Description of the task:
Leaving pictures aside, set down each line exactly, from the first line of the data to the line with "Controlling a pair", both included.

Source records:
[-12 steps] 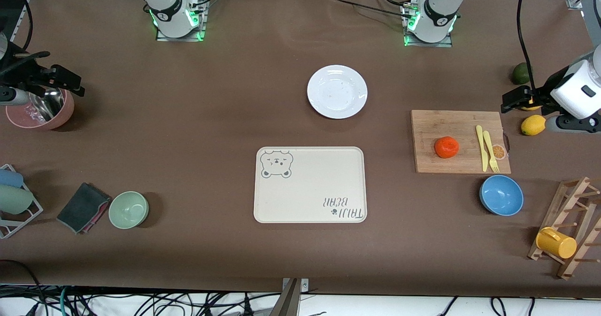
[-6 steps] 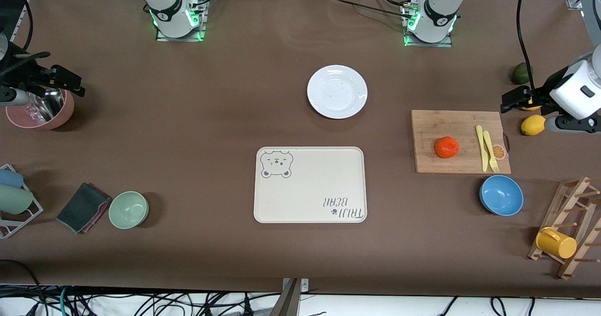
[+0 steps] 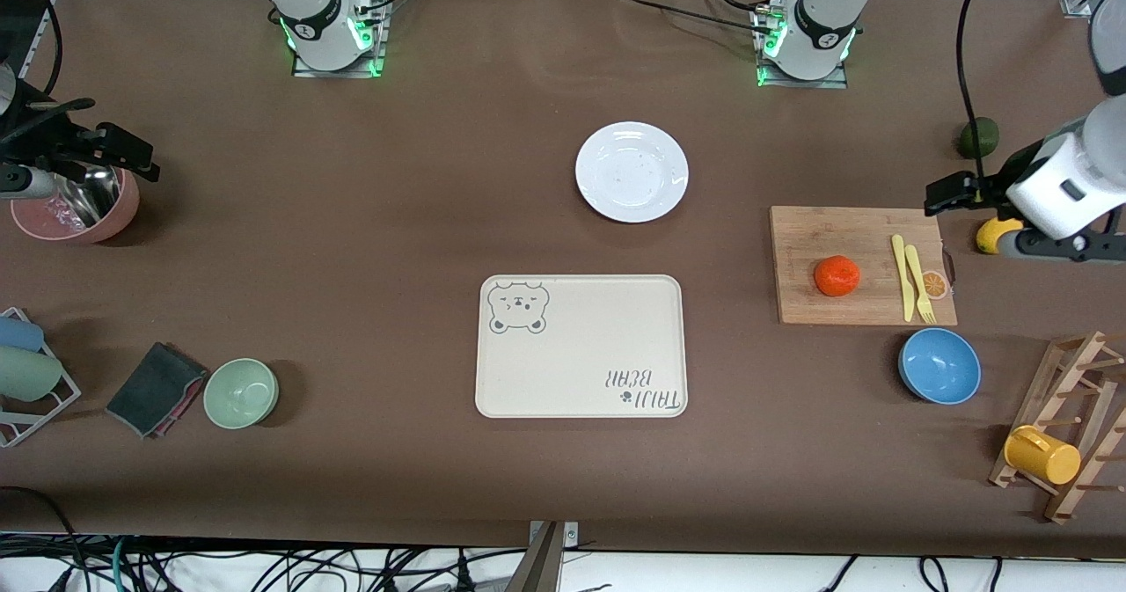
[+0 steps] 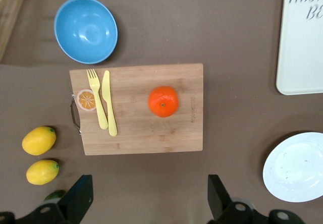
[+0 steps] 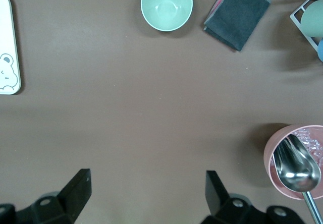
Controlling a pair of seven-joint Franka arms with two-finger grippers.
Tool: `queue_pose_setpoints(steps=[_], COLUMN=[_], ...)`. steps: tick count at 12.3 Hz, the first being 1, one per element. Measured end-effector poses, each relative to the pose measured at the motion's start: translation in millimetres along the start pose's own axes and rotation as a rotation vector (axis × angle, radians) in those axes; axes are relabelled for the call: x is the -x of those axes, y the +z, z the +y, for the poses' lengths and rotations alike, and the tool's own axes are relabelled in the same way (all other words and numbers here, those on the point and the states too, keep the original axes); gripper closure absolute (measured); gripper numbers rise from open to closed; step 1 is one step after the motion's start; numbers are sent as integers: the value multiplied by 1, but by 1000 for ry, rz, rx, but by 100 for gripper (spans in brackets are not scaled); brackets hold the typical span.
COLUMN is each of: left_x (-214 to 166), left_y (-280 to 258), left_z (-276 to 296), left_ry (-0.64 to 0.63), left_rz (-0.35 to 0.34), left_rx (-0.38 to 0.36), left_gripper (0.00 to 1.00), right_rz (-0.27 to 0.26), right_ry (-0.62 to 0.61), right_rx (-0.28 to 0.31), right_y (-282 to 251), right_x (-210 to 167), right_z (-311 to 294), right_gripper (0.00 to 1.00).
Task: Place orange and plate with both arms
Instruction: 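Move the left gripper down over the orange on the cutting board, then close the left gripper on the orange and lift it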
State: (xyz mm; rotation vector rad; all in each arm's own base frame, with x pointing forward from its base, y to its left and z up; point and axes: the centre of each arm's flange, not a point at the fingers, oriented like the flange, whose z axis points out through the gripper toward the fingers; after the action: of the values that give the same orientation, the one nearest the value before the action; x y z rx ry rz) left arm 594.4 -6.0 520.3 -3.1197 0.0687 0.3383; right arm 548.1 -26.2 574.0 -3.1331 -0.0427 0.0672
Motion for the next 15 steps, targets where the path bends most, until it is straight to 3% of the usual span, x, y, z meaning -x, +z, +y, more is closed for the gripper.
queue_pose_setpoints(steps=[3,4,9,15], left_x=[-42,-55,-64,-46], left_y=[92,119,228,285], left_z=[4,4,3,-1], left_ry=[10,12,20,0], left_rz=[-148,-162,-91,-58], left_rx=[1,-6,-20,-17], left_gripper=[0,0,0,0], right_rz=[0,0,0,0], right_ry=[0,0,0,0], right_rx=[0,0,0,0], right_y=[0,0,0,0], right_x=[-1,-1,-1,-1], right_z=[0,0,0,0], right_gripper=[0,0,0,0])
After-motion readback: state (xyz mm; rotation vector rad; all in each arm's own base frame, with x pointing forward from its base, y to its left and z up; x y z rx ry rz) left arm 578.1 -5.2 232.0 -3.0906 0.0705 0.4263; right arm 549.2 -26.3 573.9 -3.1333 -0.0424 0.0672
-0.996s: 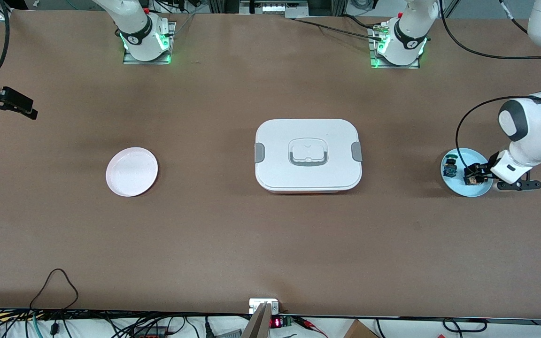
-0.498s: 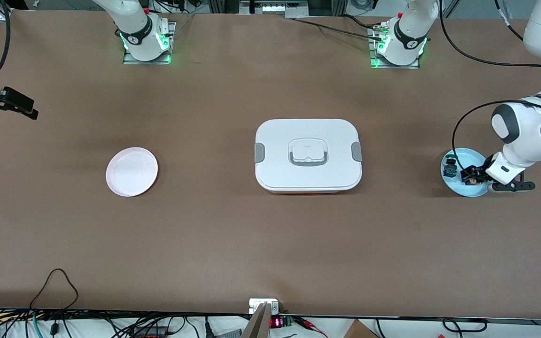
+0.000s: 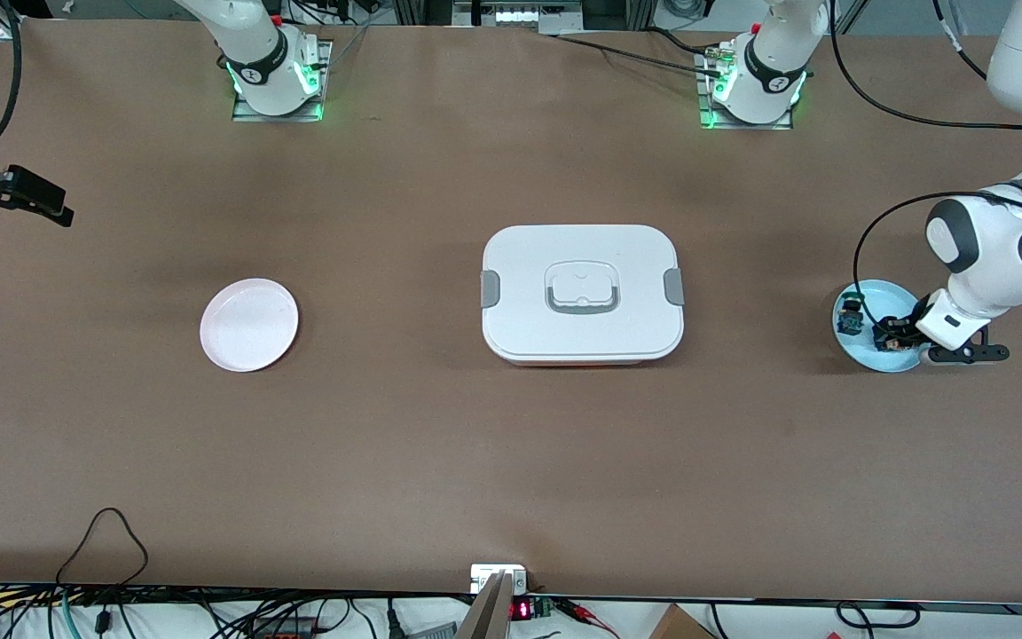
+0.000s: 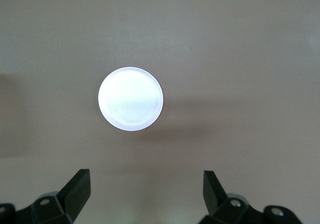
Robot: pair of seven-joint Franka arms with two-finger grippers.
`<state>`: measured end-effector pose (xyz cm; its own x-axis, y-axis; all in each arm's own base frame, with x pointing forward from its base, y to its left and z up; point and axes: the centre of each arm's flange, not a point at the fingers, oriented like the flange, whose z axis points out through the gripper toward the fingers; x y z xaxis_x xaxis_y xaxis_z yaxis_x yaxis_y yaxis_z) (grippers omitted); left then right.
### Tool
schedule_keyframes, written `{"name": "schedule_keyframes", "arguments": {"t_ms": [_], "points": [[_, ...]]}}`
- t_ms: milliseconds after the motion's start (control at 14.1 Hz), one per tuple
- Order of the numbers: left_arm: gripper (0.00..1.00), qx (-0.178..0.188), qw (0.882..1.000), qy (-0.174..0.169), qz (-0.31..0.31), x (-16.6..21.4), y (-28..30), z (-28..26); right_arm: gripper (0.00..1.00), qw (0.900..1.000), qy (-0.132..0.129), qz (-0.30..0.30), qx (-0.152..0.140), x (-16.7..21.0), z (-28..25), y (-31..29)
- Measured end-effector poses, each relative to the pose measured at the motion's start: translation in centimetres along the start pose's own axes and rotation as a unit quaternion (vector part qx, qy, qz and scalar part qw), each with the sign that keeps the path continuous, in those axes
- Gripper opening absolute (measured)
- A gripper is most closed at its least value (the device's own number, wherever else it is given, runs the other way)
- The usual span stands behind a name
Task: Transfer orange switch to right arm and place
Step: 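Lift the switch with the left gripper while the right gripper reaches inward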
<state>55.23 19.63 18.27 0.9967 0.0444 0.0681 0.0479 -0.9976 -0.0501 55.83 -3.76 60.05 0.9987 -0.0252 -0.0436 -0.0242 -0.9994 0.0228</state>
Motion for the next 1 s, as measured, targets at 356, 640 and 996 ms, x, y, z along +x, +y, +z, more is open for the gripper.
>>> {"name": "schedule_keyframes", "arguments": {"t_ms": [356,640,996], "points": [[0.72,-0.006,0.999,0.017,0.035,5.1,3.4,-9.5,1.00,1.000,0.000,0.000,0.000,0.0,0.0,0.0],[0.72,-0.026,0.996,-0.008,0.086,8.2,9.7,-19.5,1.00,1.000,0.000,0.000,0.000,0.0,0.0,0.0],[0.72,-0.167,0.979,0.006,0.113,8.8,19.6,-22.2,1.00,1.000,0.000,0.000,0.000,0.0,0.0,0.0]]}}
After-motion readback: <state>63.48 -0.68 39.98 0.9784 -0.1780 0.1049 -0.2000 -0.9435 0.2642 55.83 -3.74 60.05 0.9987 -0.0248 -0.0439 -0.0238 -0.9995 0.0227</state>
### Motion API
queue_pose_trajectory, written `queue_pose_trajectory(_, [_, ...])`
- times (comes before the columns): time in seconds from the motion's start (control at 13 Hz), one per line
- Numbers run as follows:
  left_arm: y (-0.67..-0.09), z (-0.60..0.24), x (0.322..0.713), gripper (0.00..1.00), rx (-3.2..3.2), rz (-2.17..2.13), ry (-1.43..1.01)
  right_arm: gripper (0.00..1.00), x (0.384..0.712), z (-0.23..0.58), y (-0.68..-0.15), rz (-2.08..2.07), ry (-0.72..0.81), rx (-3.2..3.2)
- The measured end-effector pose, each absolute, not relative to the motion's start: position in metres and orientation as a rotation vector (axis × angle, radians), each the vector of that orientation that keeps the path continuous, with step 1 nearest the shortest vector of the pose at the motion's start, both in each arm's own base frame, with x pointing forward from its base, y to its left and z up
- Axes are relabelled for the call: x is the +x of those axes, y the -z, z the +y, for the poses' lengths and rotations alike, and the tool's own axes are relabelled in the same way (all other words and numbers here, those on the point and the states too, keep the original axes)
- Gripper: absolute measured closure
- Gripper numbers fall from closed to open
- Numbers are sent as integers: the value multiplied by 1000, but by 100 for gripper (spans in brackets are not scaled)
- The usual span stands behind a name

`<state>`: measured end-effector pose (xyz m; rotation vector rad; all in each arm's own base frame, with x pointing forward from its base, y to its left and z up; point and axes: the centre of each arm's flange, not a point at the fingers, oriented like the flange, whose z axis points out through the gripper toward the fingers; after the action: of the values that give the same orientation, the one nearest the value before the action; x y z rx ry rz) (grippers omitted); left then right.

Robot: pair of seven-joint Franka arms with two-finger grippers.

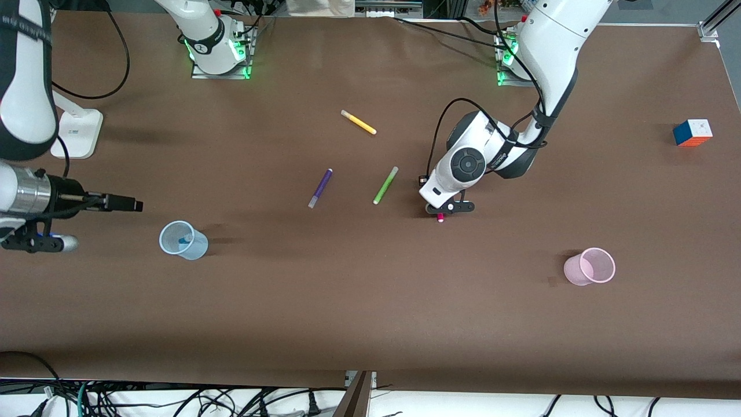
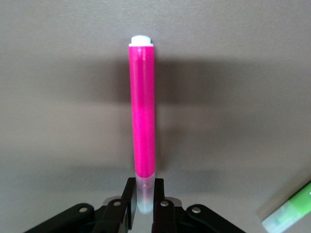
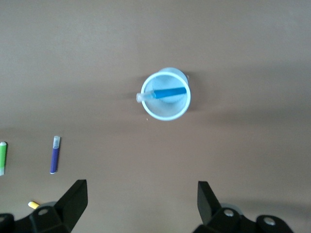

Finished task:
[-12 steps] 
[-6 steps] 
[+0 steps] 
[+0 steps] 
[+0 steps] 
Controlling a pair of seven-joint Franka arms with two-finger grippers.

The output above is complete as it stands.